* **Goal of the exercise**
Return the lines below that carry the word "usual".

[Stored data entries]
....

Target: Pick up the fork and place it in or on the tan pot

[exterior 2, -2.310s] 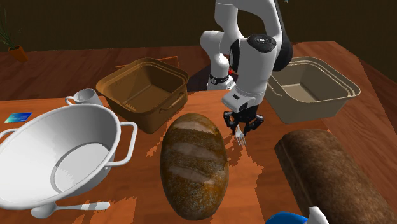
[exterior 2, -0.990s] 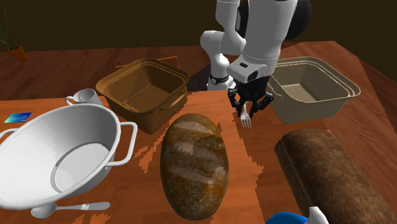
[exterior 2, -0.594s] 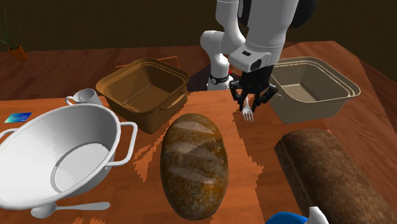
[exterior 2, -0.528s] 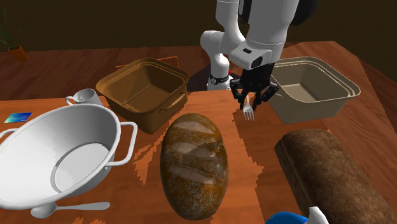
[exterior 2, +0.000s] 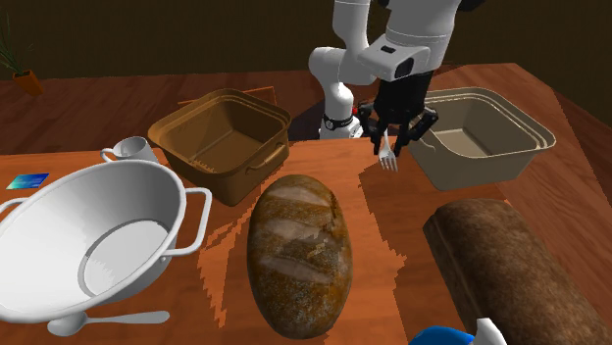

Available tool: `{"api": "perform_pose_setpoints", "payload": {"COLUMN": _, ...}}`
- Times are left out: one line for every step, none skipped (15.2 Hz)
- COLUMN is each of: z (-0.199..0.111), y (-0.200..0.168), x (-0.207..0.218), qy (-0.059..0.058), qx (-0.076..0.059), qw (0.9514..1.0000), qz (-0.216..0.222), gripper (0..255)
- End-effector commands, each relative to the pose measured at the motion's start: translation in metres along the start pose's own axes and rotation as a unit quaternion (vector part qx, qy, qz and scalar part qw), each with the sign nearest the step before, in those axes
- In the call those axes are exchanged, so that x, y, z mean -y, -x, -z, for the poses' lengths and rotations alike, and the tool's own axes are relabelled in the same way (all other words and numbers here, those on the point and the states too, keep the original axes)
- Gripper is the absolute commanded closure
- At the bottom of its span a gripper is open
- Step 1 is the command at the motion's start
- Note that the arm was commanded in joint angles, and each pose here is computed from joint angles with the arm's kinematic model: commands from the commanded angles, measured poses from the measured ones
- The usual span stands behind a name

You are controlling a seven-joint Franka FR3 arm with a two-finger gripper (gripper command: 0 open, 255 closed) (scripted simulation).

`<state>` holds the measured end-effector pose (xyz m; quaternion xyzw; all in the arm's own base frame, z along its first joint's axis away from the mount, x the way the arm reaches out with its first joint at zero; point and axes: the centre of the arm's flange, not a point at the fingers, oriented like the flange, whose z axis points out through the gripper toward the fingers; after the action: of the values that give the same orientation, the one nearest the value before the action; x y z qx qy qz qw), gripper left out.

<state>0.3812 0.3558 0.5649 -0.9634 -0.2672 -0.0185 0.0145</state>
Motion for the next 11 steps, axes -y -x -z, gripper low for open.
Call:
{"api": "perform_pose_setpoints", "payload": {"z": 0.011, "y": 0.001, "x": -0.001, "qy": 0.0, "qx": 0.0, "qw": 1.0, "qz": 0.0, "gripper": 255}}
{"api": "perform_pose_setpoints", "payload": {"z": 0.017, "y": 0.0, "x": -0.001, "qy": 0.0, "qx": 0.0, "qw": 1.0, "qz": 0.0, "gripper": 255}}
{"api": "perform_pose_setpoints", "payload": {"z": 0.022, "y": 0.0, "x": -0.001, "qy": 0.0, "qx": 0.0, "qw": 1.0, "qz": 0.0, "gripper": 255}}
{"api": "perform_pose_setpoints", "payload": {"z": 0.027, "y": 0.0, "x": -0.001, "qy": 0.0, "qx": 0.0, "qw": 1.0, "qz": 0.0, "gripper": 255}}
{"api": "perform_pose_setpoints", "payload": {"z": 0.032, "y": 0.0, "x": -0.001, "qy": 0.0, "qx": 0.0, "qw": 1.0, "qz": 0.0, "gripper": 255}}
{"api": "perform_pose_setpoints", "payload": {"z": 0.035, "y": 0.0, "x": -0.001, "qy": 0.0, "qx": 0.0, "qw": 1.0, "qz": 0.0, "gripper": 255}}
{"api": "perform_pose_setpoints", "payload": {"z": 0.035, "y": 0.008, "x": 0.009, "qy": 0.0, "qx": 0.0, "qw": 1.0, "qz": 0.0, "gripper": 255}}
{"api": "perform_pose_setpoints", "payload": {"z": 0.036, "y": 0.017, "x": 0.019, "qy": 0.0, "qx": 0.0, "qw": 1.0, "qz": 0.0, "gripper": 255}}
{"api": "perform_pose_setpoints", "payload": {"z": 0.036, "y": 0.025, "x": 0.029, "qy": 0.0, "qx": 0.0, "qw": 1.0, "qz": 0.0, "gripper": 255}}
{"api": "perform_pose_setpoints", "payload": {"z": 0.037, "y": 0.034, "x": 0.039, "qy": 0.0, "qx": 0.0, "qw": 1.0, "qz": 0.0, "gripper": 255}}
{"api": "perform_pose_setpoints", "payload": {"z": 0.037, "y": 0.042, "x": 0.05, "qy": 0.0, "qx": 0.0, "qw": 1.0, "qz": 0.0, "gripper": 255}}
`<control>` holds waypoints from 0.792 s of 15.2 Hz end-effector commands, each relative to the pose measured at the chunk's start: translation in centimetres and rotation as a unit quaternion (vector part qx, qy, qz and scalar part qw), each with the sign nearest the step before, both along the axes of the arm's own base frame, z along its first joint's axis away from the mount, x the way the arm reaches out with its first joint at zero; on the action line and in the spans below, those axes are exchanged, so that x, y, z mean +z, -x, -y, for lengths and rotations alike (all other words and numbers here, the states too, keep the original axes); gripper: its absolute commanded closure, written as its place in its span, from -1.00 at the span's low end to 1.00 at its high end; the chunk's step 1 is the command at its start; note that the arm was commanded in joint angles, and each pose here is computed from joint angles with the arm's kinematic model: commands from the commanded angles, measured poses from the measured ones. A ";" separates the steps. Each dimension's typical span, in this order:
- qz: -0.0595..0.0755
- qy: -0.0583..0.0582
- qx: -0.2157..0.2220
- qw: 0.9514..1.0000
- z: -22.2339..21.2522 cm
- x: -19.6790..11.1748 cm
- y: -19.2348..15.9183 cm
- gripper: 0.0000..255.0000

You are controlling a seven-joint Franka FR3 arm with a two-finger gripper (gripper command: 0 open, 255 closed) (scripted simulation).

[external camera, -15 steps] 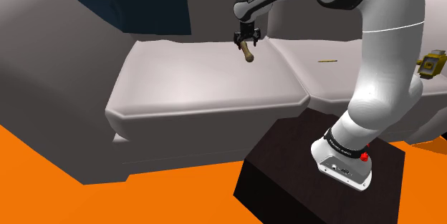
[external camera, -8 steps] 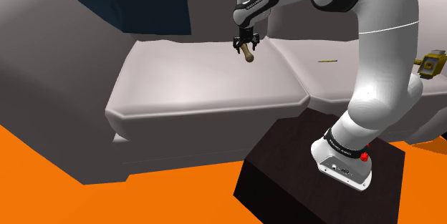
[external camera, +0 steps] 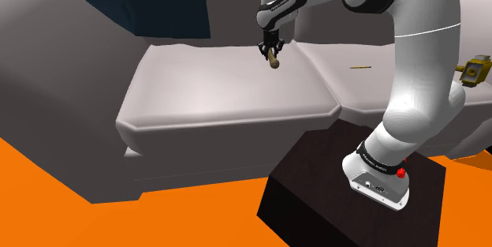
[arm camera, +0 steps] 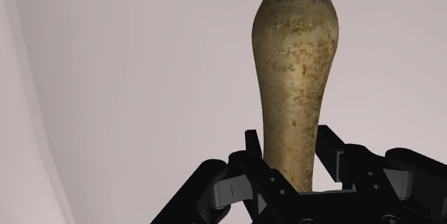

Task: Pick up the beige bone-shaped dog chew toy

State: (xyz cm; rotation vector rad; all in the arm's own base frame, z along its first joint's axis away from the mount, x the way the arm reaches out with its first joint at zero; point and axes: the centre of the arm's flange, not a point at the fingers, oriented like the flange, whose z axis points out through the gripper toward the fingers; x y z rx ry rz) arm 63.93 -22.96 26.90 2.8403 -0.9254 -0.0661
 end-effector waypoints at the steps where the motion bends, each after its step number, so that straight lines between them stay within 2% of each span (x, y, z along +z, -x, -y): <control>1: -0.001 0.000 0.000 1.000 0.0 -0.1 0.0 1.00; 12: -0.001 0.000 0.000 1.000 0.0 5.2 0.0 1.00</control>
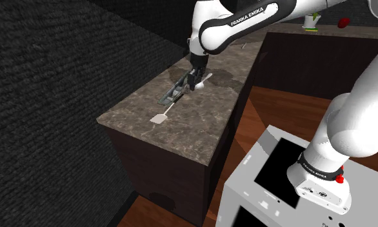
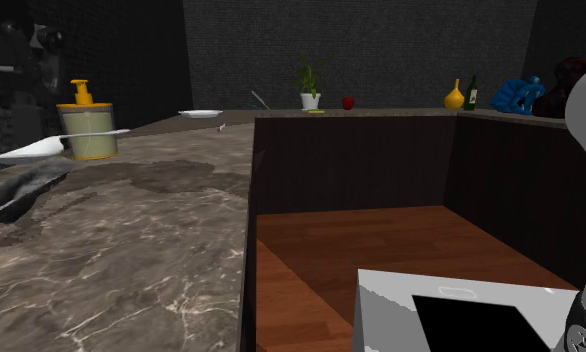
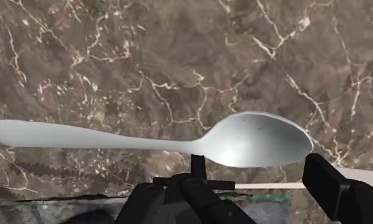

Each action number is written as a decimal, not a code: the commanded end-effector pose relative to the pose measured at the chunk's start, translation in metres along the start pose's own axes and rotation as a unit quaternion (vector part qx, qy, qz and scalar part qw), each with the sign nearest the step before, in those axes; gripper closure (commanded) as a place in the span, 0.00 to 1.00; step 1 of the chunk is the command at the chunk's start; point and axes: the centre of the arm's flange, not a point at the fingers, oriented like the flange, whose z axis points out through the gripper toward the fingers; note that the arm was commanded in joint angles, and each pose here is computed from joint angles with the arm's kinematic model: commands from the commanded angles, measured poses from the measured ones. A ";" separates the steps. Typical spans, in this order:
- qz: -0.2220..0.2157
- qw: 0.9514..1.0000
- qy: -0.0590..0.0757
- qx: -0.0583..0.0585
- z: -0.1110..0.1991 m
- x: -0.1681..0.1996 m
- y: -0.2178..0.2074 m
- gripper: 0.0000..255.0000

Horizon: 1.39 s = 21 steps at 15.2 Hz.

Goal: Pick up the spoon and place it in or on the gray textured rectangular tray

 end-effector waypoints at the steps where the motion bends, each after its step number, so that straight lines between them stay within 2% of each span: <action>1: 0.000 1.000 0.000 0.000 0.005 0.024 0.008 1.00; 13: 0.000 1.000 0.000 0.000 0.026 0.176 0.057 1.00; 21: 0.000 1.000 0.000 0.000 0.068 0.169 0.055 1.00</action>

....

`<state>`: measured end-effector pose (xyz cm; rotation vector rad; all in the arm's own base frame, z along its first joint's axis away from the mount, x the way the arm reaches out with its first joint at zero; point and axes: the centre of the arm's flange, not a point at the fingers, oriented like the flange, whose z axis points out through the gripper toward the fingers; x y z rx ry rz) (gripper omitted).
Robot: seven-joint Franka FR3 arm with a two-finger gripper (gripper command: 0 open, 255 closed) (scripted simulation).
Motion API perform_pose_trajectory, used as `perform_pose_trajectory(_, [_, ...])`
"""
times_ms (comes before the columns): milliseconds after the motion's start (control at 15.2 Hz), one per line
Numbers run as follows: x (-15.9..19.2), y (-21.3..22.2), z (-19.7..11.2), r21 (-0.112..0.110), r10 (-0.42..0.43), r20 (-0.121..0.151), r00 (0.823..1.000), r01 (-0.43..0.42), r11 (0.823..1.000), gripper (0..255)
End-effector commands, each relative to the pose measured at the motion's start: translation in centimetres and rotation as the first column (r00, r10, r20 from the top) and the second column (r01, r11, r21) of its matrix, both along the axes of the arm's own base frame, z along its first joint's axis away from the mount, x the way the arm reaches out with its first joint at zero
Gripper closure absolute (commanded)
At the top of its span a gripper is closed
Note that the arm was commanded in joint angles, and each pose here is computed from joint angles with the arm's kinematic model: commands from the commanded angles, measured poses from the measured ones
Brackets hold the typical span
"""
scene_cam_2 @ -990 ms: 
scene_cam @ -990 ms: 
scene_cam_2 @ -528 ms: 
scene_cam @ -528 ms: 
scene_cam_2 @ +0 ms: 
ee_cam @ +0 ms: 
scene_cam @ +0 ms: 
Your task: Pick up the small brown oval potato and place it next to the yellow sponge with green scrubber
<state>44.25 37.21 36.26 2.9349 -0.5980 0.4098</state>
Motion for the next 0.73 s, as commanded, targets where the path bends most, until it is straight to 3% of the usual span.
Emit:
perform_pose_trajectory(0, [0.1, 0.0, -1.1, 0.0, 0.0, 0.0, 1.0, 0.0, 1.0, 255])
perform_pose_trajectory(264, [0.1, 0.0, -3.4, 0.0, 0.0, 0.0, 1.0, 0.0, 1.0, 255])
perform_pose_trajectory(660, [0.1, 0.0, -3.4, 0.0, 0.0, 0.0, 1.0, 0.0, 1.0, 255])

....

* **Exercise solution**
- The usual span stands behind a name
Motion for the next 0.73 s, as commanded, targets where the path bends most, until it is straight to 3% of the usual span.

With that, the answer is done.